ASSIGNED TASK: Every line from the one containing "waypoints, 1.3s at" to the one containing "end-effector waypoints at" in the records below, both included, must be set down exactly, and no other line.

INFORMATION:
•••••

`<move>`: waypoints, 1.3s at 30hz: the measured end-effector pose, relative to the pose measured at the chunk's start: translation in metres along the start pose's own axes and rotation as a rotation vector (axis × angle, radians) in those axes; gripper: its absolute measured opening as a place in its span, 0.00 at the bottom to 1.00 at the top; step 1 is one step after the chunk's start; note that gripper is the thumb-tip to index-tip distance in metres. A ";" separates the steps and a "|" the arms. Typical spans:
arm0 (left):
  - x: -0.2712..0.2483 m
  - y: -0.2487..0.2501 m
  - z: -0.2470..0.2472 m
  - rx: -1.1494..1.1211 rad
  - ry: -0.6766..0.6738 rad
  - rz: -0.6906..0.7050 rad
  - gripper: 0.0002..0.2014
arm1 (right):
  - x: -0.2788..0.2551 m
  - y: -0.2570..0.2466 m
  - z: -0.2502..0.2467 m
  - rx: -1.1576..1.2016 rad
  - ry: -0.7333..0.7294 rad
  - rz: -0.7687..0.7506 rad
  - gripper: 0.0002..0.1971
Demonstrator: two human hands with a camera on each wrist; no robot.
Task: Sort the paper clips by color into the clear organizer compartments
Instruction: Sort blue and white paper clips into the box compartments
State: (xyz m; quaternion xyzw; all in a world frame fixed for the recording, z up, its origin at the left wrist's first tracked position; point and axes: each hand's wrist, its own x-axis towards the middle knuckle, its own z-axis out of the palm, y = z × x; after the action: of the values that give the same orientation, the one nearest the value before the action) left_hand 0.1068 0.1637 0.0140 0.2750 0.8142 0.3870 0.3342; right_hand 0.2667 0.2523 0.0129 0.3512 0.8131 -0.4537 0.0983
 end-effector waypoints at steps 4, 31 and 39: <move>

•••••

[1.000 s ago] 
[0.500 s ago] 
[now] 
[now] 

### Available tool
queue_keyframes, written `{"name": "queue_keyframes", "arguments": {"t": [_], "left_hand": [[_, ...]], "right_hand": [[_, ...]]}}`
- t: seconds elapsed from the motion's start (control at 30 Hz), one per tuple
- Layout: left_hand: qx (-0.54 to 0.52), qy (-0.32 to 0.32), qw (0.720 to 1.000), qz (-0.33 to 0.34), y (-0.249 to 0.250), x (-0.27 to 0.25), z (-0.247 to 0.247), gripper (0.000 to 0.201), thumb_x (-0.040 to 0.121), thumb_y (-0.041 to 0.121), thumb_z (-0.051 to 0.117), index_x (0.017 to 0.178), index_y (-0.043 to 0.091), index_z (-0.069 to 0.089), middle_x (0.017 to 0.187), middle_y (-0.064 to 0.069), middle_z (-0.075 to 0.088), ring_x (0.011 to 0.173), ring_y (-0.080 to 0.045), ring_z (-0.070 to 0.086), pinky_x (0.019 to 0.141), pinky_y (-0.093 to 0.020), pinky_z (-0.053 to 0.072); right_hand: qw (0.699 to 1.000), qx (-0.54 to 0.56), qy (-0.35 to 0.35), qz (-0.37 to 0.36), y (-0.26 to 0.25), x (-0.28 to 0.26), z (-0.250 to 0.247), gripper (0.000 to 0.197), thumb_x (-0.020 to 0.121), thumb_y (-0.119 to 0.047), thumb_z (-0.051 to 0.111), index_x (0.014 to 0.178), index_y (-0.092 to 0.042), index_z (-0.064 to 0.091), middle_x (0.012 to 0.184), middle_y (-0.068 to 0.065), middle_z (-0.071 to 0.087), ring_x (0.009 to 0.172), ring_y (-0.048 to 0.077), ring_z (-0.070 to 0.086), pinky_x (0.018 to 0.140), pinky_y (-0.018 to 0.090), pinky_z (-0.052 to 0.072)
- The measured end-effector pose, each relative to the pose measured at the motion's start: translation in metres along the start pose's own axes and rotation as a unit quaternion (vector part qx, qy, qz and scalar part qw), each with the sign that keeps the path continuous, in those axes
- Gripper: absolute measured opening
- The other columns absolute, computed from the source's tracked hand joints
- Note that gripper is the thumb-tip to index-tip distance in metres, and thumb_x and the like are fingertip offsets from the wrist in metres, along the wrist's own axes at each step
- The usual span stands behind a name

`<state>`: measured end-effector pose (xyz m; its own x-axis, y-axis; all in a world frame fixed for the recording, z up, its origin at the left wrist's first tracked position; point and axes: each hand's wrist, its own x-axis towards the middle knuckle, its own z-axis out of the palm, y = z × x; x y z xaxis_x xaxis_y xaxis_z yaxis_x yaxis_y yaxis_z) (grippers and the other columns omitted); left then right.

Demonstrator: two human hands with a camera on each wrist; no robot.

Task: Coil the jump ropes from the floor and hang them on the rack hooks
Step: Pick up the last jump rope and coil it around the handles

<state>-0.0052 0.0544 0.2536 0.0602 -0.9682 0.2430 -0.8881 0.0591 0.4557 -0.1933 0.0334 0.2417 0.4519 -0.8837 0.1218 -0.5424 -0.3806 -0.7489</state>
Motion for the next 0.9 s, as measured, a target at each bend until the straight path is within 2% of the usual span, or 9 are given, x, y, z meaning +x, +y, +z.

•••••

EXERCISE SOLUTION:
`<move>`: waypoints, 1.3s at 30hz: the measured end-effector pose, relative to the pose measured at the chunk's start: translation in metres along the start pose's own axes and rotation as a rotation vector (axis × angle, radians) in those axes; gripper: its absolute measured opening as a place in its span, 0.00 at the bottom to 1.00 at the top; step 1 is one step after the chunk's start; note that gripper is the thumb-tip to index-tip distance in metres. A ";" separates the steps and a "|" the arms. Typical spans:
arm0 (left):
  - x: -0.2712..0.2483 m
  - y: -0.2487..0.2501 m
  - z: -0.2470..0.2472 m
  - rx: -1.1494..1.1211 rad
  - ry: -0.6766..0.6738 rad
  - rz: -0.6906..0.7050 rad
  - gripper: 0.0002..0.2014
arm1 (right):
  - x: -0.2788..0.2551 m
  - y: -0.2570..0.2466 m
  - z: -0.2502..0.2467 m
  - rx: -1.1576..1.2016 rad
  - ry: -0.7333..0.7294 rad
  - rz: -0.7687..0.7506 rad
  - gripper: 0.0002..0.1971
Demonstrator: two human hands with a camera on each wrist; no robot.
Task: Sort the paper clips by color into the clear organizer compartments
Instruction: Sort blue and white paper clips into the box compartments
State: (xyz m; quaternion xyzw; all in a world frame fixed for the recording, z up, its origin at the left wrist's first tracked position; point and axes: each hand's wrist, its own x-axis towards the middle knuckle, its own z-axis out of the palm, y = z × x; after the action: of the values that give the same orientation, the one nearest the value before the action) left_hand 0.1068 0.1637 0.0140 0.2750 0.8142 0.3870 0.3342; right_hand 0.2667 0.2523 0.0129 0.3512 0.8131 -0.4537 0.0983
 end-effector waypoints at steps 4, 31 and 39: <move>

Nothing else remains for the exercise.